━━━━━ Exercise material
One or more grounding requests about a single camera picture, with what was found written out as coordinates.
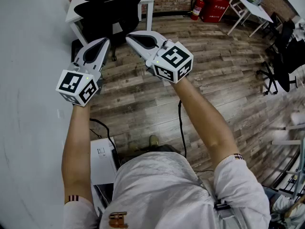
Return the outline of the red fire extinguisher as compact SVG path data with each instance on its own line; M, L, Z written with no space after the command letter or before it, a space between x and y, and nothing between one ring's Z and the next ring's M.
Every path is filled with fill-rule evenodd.
M204 0L192 0L190 18L194 21L198 20L198 17L203 7L204 7Z

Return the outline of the black swivel chair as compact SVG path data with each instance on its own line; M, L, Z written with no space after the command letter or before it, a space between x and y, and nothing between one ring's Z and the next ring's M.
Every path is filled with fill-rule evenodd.
M270 39L273 39L274 37L280 34L279 28L283 25L282 18L276 12L273 12L271 15L271 19L272 22L268 22L265 26L263 26L263 39L267 37L270 33L272 34L272 37Z
M269 85L264 95L269 94L272 85L275 87L273 94L278 93L277 84L286 92L290 91L291 84L297 85L296 78L290 80L289 74L305 65L305 41L291 38L294 29L295 24L292 20L283 23L281 33L267 48L267 51L272 51L273 58L270 62L262 62L262 66L266 67L267 71L256 71L256 74L263 74L269 79Z

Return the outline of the person's right forearm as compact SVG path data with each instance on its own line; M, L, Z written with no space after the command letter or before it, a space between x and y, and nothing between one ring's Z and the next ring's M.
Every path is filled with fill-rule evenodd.
M242 157L233 133L217 109L184 77L172 87L179 96L197 134L208 150L214 167L227 157Z

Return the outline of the person's left forearm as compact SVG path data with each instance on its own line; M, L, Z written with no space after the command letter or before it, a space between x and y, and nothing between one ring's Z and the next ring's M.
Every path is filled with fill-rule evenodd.
M61 163L64 202L80 196L93 202L91 189L90 105L73 106Z

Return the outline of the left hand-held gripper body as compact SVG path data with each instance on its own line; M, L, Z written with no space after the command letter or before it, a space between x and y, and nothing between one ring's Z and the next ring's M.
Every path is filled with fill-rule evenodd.
M68 69L62 71L56 91L73 105L85 107L102 88L103 66L104 63L87 66L72 62Z

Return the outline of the white boxy appliance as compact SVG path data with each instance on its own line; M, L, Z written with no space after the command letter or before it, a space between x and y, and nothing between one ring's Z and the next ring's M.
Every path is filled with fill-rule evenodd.
M114 147L109 139L91 141L91 183L93 185L114 183L116 173Z

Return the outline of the black mesh office chair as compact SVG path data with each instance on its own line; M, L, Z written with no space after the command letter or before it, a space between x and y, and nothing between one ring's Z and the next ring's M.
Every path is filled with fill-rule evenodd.
M139 24L138 4L141 0L85 0L74 11L82 17L82 33L89 42L107 37L115 50Z

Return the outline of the white trestle table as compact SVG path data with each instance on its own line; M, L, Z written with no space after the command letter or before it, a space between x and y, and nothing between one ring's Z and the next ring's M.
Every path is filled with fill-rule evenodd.
M247 18L250 15L254 15L262 20L260 25L249 35L252 37L261 27L266 25L267 23L273 23L271 17L266 13L261 5L254 5L247 0L230 0L229 1L230 8L238 15L239 19L233 25L233 27L228 31L227 35L230 35L231 32L235 29L235 27L241 23L242 25L245 23Z

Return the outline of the white metal rack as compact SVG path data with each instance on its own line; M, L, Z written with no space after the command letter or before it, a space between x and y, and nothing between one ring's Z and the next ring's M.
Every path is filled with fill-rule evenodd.
M287 169L278 169L275 171L281 173L280 181L276 184L276 187L280 186L280 183L286 176L290 176L290 180L285 188L276 188L276 190L290 198L295 199L296 197L301 197L303 195L303 184L305 183L305 136L300 140L273 140L271 142L273 146L299 146L299 163L296 171L287 170Z

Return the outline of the red metal cabinet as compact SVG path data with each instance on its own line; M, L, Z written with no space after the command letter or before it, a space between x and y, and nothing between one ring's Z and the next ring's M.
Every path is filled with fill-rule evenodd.
M228 0L204 0L200 19L207 23L218 23L229 7Z

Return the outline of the person's white shirt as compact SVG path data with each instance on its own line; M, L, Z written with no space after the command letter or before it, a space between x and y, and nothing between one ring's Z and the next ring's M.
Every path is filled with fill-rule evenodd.
M175 152L149 152L122 165L102 216L70 196L63 229L268 229L269 201L246 162L229 156L200 180Z

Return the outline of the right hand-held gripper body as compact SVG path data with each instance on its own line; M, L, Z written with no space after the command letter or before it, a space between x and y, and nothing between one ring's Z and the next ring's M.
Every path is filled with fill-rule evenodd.
M180 42L166 40L158 45L149 40L146 46L152 50L146 67L153 76L178 83L193 68L193 54Z

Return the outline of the white desk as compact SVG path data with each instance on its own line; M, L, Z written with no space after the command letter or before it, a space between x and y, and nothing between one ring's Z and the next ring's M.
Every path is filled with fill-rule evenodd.
M147 5L146 9L146 30L151 31L152 30L152 20L153 20L153 5L155 0L140 0L138 4L138 18L139 21L142 20L142 5ZM77 25L77 22L82 19L80 15L78 15L74 8L82 3L85 3L85 0L71 0L67 16L66 16L66 23L70 25L73 32L81 42L83 46L87 45L87 40L84 38L81 29Z

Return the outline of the person's dark trousers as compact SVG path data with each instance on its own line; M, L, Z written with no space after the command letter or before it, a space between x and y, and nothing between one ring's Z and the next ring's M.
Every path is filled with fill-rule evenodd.
M143 155L145 153L148 153L148 152L175 152L175 153L181 154L181 152L179 150L177 150L176 148L174 148L172 145L167 145L167 144L161 145L161 146L154 145L154 146L149 146L144 149L131 151L131 152L125 154L125 156L122 158L120 163L121 163L121 165L123 165L126 162L132 160L133 158L136 158L136 157Z

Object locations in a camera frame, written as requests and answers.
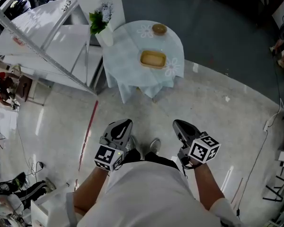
━━━━━━━━━━
Exercise prompt: Set all of the records down once more, letter for letter, with the images removed.

Output for this exercise:
One or more grounding requests about a single camera picture, with what was found written out as coordinates.
Return the outline of the red fire extinguisher as compact SVG path data with each instance on its own line; M, L, Z written with no space after the command letter or before it, a space between x and y, and nothing between one ring's Z and the next ring's M.
Every path is filled with fill-rule evenodd.
M204 0L192 0L190 18L194 21L198 20L198 17L203 7L204 7Z

Return the outline of the black swivel chair as compact SVG path data with each instance on its own line; M, L, Z written with no space after the command letter or before it, a space between x and y, and nothing between one ring's Z and the next ring's M.
Every path is filled with fill-rule evenodd.
M270 39L273 39L274 37L280 34L279 28L283 25L282 18L276 12L273 12L271 15L271 19L272 22L268 22L265 26L263 26L263 39L267 37L270 33L272 34L272 37Z
M269 85L264 95L269 94L272 85L275 87L273 94L278 93L277 84L286 92L290 91L291 84L297 85L296 78L290 80L289 74L305 65L305 41L291 38L294 29L295 24L292 20L283 23L281 33L267 48L267 51L272 51L273 58L270 62L262 62L262 66L266 67L267 71L256 71L256 74L263 74L269 79Z

Return the outline of the person's right forearm as compact SVG path data with each instance on its own line; M, L, Z written with no space after the command letter or before it, a space between x and y, and nothing between one ring's Z and the next ring's M.
Every path is filled with fill-rule evenodd.
M242 157L233 133L217 109L184 77L172 87L179 96L197 134L208 150L214 167L227 157Z

Return the outline of the person's left forearm as compact SVG path data with each instance on its own line; M, L, Z written with no space after the command letter or before it, a space between x and y, and nothing between one ring's Z and the next ring's M.
Every path is filled with fill-rule evenodd.
M61 163L64 202L80 196L93 202L91 189L90 105L73 106Z

Return the outline of the left hand-held gripper body as compact SVG path data with each instance on its own line; M, L, Z written with no space after the command letter or before it, a space between x and y, and nothing between one ring's Z and the next ring's M.
Every path is filled with fill-rule evenodd.
M68 69L62 71L56 91L73 105L85 107L102 88L103 66L104 63L87 66L72 62Z

Return the outline of the white boxy appliance as compact SVG path data with each instance on its own line; M, L, Z written with no space after the command letter or before it, a space between x and y, and nothing between one ring's Z and the next ring's M.
Every path is filled with fill-rule evenodd.
M114 147L109 139L91 141L91 183L93 185L114 183L116 173Z

Return the outline of the black mesh office chair as compact SVG path data with each instance on its own line; M, L, Z written with no space after the command letter or before it, a space between x and y, and nothing between one ring's Z and the next ring's M.
Every path is filled with fill-rule evenodd.
M139 24L138 4L141 0L85 0L74 11L82 17L82 33L89 42L107 37L115 50Z

Return the outline of the white trestle table as compact SVG path data with each instance on its own line; M, L, Z written with no space after the command letter or before it, a space between x and y, and nothing between one ring's Z and the next ring's M.
Every path is filled with fill-rule evenodd.
M247 18L250 15L254 15L262 20L260 25L249 35L252 37L261 27L266 25L267 23L273 23L271 17L266 13L261 5L254 5L247 0L230 0L229 1L230 8L238 15L239 19L233 25L233 27L228 31L227 35L230 35L231 32L235 29L235 27L241 23L242 25L245 23Z

Return the outline of the white metal rack as compact SVG path data with each instance on its own line; M, L, Z written with no space after the command letter or before it, a space between x and y, and nothing between one ring's Z and the next ring's M.
Every path is filled with fill-rule evenodd.
M287 169L278 169L275 171L281 173L280 181L276 184L276 187L280 186L280 183L286 176L290 176L290 180L285 188L276 188L276 190L290 198L295 199L296 197L301 197L303 195L303 184L305 183L305 136L300 140L273 140L271 142L273 146L299 146L299 163L296 171L287 170Z

Return the outline of the red metal cabinet as compact SVG path data with each instance on its own line; M, L, Z written with no space after the command letter or before it, a space between x and y, and nothing between one ring's Z and the next ring's M.
Every path is filled with fill-rule evenodd.
M228 0L204 0L200 19L207 23L218 23L229 7Z

Return the outline of the person's white shirt as compact SVG path data with each instance on its own line; M, L, Z written with no space after the command letter or before it, a space between x and y, and nothing between one ring's Z and the next ring's M.
Every path is filled with fill-rule evenodd.
M175 152L149 152L122 165L102 216L70 196L63 229L268 229L269 201L246 162L229 156L200 180Z

Return the outline of the right hand-held gripper body as compact SVG path data with each instance on its own line; M, L, Z written with no space after the command letter or before it, a space between x and y, and nothing between one ring's Z and the next ring's M.
Every path is filled with fill-rule evenodd.
M180 42L166 40L158 45L149 40L146 46L152 50L146 67L153 76L178 83L193 68L193 54Z

Return the outline of the white desk as compact SVG path data with each instance on its own line; M, L, Z written with no space after the command letter or before it, a space between x and y, and nothing between one ring's Z and the next ring's M.
Every path is filled with fill-rule evenodd.
M147 5L146 9L146 30L151 31L152 30L152 20L153 20L153 5L155 0L140 0L138 4L138 18L139 21L142 20L142 5ZM77 25L77 22L82 19L80 15L78 15L74 8L82 3L85 3L85 0L71 0L67 16L66 16L66 23L70 25L73 32L81 42L83 46L87 45L87 40L84 38L81 29Z

Return the outline of the person's dark trousers as compact SVG path data with each instance on its own line; M, L, Z written with no space after the command letter or before it, a space between x and y, and nothing between one ring's Z and the next ring's M.
Every path is filled with fill-rule evenodd.
M143 155L145 153L148 153L148 152L175 152L175 153L181 154L181 152L179 150L177 150L176 148L174 148L172 145L167 145L167 144L161 145L161 146L154 145L154 146L149 146L144 149L131 151L131 152L125 154L125 156L122 158L120 163L121 163L121 165L123 165L126 162L132 160L133 158L136 158L136 157Z

Object locations in a camera frame, written as requests and answers.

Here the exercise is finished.